Identifying Population-Specific Genetic Variants
The study compared genetic variation between women with breast cancer and those without, aiming to find variants that occur more frequently in cancer patients. The results identified two genomic variants near the RAB27A and USP22 genes that contribute to the risk of breast cancer in South African black women. These genetic variants had not previously been associated with breast cancer in non-African populations.
This finding highlights the importance of identifying population-specific genetic variants, especially in understudied populations. Different populations may carry unique variants that affect breast cancer risk differently. Risk variants found in other populations might not be present in African populations. This underscores the need for research efforts and risk scores to be tailored to different populations, including those in Africa.
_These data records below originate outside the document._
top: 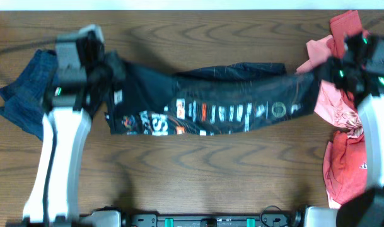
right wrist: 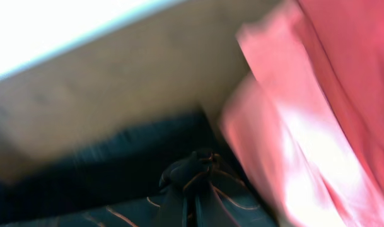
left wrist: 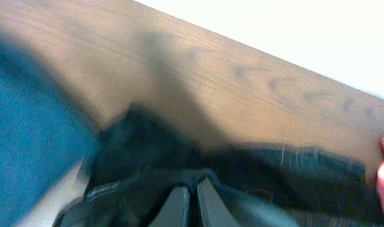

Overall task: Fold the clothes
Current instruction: 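Lift the black shirt with both grippers and lay it flat across the center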

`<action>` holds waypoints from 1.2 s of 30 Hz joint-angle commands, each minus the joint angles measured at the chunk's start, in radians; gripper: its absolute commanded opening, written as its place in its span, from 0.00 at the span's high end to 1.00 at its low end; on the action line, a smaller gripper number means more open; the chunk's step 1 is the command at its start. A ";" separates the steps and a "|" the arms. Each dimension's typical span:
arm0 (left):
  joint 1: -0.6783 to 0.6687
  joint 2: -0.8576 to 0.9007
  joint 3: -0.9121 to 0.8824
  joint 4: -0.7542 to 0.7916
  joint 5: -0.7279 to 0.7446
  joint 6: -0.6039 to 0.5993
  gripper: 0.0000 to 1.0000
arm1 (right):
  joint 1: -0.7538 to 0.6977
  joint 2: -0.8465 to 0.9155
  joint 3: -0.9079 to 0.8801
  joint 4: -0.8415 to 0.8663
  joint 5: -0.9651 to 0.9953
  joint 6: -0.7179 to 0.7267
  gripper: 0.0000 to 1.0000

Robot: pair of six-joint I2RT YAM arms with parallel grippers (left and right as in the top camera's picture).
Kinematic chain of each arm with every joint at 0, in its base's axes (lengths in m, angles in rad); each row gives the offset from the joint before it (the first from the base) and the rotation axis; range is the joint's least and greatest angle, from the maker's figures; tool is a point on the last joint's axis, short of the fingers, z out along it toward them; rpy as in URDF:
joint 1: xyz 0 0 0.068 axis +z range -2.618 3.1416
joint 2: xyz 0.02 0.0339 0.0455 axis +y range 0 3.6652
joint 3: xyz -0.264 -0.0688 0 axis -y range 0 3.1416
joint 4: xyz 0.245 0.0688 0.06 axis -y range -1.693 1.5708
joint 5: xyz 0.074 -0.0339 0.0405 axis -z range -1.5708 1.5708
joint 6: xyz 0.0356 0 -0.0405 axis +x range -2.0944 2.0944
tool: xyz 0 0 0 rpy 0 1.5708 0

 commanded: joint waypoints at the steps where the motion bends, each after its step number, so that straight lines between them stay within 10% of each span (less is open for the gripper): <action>1: 0.006 0.094 0.226 0.104 0.027 0.048 0.94 | 0.029 0.043 0.197 0.104 0.009 0.146 0.99; 13: 0.035 0.225 0.811 -0.027 0.028 0.041 0.94 | 0.027 0.070 0.655 -0.111 0.269 0.074 0.99; 25: 0.037 0.209 0.766 -0.932 0.069 0.061 0.94 | 0.029 0.171 0.615 -0.750 0.401 0.049 0.99; 36: 0.034 0.172 0.409 -1.210 0.068 0.155 0.94 | -0.001 0.182 0.343 -0.982 0.494 0.080 0.99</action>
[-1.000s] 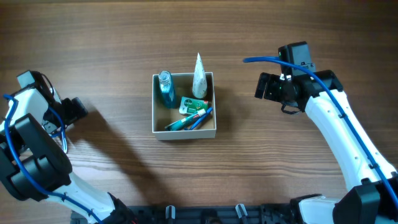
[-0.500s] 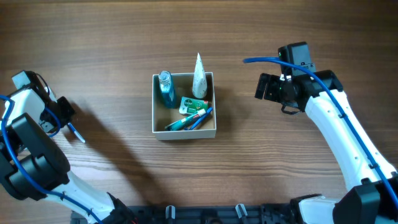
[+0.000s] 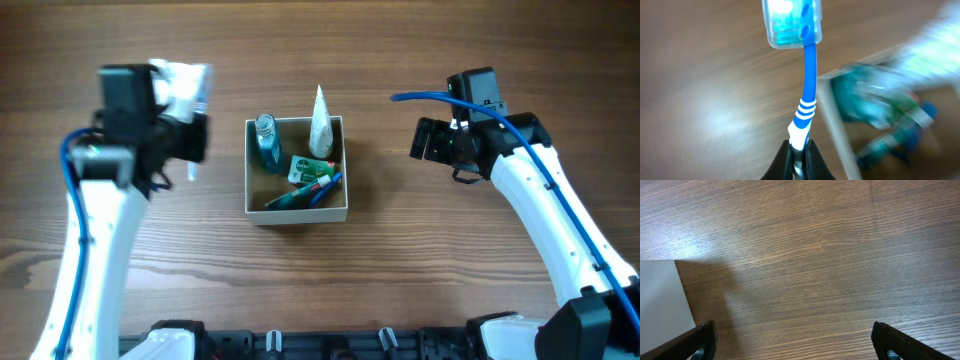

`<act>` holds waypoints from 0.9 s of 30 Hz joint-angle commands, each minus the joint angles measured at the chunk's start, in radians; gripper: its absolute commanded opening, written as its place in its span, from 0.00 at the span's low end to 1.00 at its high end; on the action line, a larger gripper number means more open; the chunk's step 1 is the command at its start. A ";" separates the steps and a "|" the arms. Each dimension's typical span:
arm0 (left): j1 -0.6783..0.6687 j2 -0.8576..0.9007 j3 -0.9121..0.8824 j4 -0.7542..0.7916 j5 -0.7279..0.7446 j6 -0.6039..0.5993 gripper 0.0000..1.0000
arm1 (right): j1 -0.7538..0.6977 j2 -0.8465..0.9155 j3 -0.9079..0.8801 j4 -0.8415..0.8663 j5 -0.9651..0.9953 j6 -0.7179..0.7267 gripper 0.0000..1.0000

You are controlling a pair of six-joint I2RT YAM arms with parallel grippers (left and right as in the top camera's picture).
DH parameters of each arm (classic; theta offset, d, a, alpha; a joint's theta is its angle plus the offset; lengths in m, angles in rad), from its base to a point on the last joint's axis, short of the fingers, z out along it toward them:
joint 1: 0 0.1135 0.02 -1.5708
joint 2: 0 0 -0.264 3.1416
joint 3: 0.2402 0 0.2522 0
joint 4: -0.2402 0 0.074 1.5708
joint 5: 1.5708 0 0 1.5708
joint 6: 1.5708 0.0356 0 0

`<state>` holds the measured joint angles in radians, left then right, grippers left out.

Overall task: Pack container
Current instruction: 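Lay the toothbrush into the box and withdraw the left gripper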

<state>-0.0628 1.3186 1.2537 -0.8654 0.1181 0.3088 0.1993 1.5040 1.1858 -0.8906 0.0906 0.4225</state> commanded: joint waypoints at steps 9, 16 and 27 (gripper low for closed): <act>-0.432 0.243 0.007 -0.110 0.049 0.373 0.04 | -0.003 0.005 0.002 0.001 0.018 0.000 1.00; -0.431 0.229 0.009 -0.097 -0.063 0.295 1.00 | -0.003 0.005 0.002 -0.008 0.019 -0.003 1.00; 0.229 -0.031 0.009 -0.116 0.026 -0.192 1.00 | -0.003 -0.013 0.027 0.178 0.014 -0.219 1.00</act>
<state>0.0181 1.2846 1.2613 -0.9352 0.0170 0.1757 0.1993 1.5040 1.1915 -0.6975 0.1120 0.2462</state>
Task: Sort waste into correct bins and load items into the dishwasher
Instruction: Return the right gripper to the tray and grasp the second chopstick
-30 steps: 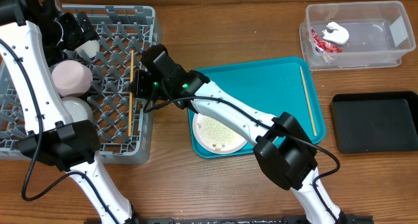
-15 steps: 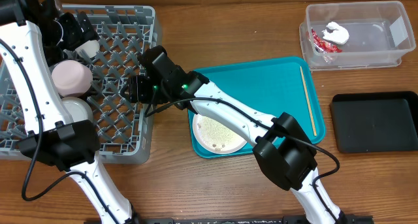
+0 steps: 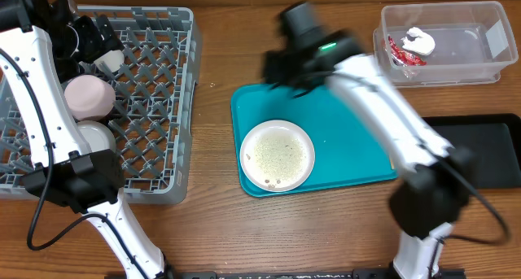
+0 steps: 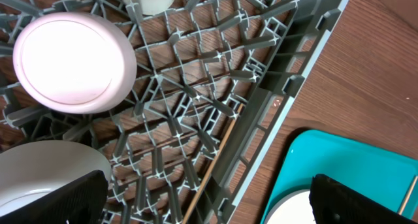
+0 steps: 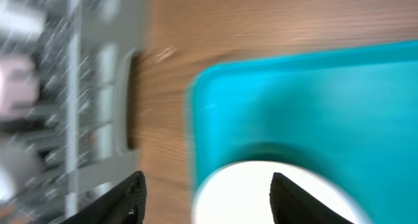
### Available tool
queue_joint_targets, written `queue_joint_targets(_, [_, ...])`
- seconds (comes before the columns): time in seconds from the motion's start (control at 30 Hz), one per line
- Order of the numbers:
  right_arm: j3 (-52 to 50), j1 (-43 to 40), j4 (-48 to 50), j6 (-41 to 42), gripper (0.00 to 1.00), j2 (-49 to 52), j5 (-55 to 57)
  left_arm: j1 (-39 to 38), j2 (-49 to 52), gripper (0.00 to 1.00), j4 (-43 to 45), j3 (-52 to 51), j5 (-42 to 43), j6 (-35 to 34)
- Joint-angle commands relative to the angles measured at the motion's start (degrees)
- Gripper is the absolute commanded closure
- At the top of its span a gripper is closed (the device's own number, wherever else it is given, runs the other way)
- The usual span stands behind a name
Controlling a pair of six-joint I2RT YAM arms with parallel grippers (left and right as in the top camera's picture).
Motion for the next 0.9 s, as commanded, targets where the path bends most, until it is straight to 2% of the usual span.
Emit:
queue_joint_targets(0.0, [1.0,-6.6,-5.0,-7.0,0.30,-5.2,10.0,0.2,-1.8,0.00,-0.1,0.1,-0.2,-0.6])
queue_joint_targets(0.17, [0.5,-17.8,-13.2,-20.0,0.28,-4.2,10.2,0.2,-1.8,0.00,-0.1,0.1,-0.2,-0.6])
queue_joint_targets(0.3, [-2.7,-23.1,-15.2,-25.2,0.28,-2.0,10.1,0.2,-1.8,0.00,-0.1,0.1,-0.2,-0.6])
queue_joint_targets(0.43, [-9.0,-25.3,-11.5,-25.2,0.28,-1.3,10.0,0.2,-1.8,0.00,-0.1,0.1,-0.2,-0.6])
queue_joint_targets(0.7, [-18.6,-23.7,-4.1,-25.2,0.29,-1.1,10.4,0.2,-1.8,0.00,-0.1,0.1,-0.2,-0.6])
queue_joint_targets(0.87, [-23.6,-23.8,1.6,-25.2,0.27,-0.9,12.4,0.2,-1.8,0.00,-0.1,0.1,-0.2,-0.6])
Comparative Analysis of DNA Samples
The study involved DNA samples from 2,485 women with breast cancer and 1,101 women without breast cancer. All participants were residents of Soweto in South Africa. The breast cancer cases were recruited to the Johannesburg Cancer Study over 20 years, while the controls came from the Africa Wits-INDEPTH Partnership for Genomic Research study.
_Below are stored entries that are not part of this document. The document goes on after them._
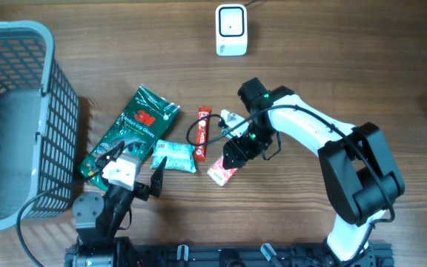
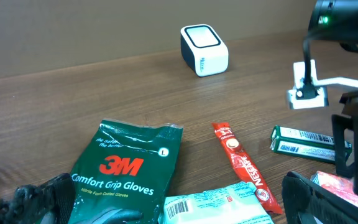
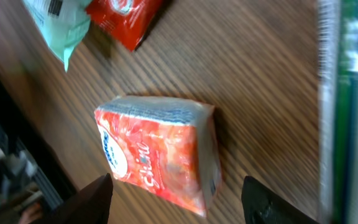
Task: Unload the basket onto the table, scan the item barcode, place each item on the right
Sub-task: 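Grasp the Kleenex pack with the right gripper and lift it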
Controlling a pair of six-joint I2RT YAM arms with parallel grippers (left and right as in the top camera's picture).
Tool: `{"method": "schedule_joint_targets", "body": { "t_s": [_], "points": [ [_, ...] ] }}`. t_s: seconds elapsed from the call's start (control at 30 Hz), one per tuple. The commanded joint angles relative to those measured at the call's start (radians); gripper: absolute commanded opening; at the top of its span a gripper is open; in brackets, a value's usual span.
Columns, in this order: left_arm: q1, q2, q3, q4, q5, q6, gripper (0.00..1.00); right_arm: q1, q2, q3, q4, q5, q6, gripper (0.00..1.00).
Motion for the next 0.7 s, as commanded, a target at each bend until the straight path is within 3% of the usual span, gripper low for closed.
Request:
{"method": "schedule_joint_targets", "body": {
  "t_s": [0.0, 0.23, 0.53, 0.63, 0.67],
  "points": [
    [0.002, -0.004, -0.006, 0.004, 0.012, -0.009, 1.0, 0.003, -0.016, -0.032, 0.055, -0.058, -0.087, 0.67],
    [0.002, -0.004, -0.006, 0.004, 0.012, -0.009, 1.0, 0.003, -0.016, -0.032, 0.075, -0.127, -0.141, 0.57],
    [0.002, -0.004, -0.006, 0.004, 0.012, -0.009, 1.0, 0.003, -0.016, -0.113, 0.181, -0.126, -0.109, 0.56],
    [0.002, -0.004, -0.006, 0.004, 0.012, -0.009, 1.0, 0.006, -0.016, -0.113, 0.203, -0.073, -0.082, 0.49],
    [0.002, -0.004, -0.006, 0.004, 0.012, -0.009, 1.0, 0.01, -0.015, -0.113, 0.218, -0.044, -0.052, 0.42]
  ]
}}
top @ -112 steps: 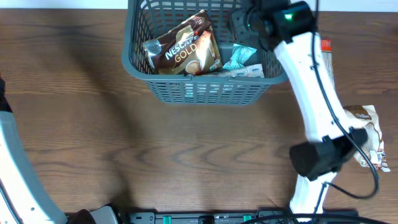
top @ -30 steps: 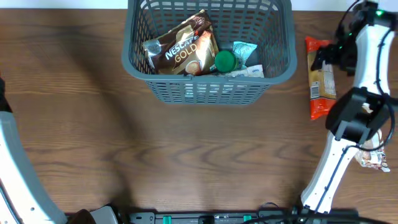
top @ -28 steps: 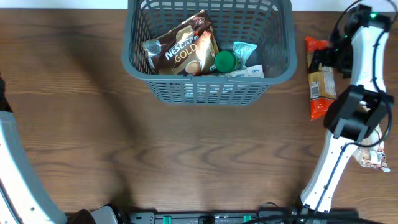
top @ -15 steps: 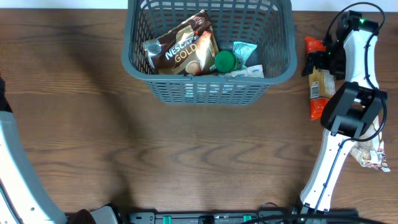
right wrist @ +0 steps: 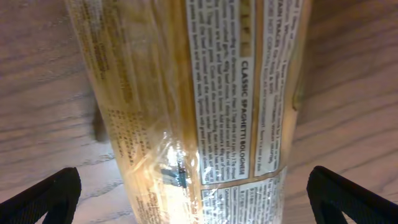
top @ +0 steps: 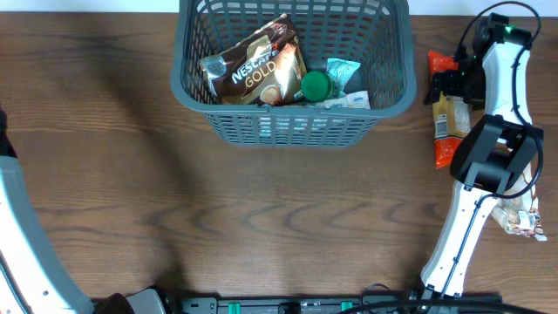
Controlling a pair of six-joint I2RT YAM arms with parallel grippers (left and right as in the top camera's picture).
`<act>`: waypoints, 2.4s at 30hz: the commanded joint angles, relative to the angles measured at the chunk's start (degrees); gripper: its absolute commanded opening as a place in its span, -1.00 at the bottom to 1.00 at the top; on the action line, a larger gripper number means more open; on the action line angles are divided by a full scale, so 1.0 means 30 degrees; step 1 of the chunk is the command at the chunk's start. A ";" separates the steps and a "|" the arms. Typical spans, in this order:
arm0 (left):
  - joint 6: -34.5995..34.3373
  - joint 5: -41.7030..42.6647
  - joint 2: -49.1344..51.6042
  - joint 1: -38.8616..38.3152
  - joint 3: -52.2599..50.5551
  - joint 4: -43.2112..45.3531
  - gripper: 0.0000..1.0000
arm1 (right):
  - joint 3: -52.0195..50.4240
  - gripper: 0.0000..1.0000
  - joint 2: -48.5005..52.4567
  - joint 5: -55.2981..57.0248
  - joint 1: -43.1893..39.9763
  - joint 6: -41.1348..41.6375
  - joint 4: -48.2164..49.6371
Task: Pack container
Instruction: 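Lower right gripper onto the orange-ended clear pack and grasp it, then carry the orange pack with right gripper and drop it into basket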
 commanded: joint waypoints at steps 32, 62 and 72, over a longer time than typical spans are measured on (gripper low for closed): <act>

The analysis used technology called a DNA chip, specifically designed by the H3Africa consortium to capture genetic variants within African populations. By comparing genetic variation in women with breast cancer and those without, the study identified two genetic variants that contribute to the risk of breast cancer in South African black women. These variants are located near genes involved in the growth of breast cancer cells, the ability of cancer cells to metastasise, and tumour growth in different cancers.
Evaluating Polygenic Risk Scores
The study also applied polygenic risk scores to the African dataset. This method estimates the risk of breast cancer for an individual based on the presence of risk variants. The risk score used was derived from European populations. When applied to the African dataset, it showed reduced accuracy in predicting breast cancer compared to its performance in European populations.
Future Directions and Implications
This study marks the first large-scale genome-wide association analysis in sub-Saharan Africa to identify genetic factors influencing breast cancer risk. However, the sample size of fewer than 4,000 participants is significantly smaller than larger breast cancer genetic studies involving over 200,000 cases and controls. This highlights the urgent need for greater research efforts and increased participation from sub-Saharan African populations.
The results from this and future studies will aid doctors in screening patients and identifying those at high risk. Once high-risk individuals are identified, they can be offered more frequent check-ups and preventive measures, allowing for early detection or even prevention of breast cancer.
Further research is needed to understand how these genes increase breast cancer risk and improve prediction methods. Notably, European-derived polygenic risk scores did not accurately predict breast cancer in the African dataset, performing worse than in non-African datasets. These results align with previous findings for other diseases.
Researchers are involved in a global study called Confluence, which examines the genetics of breast cancer across many populations, including African ones.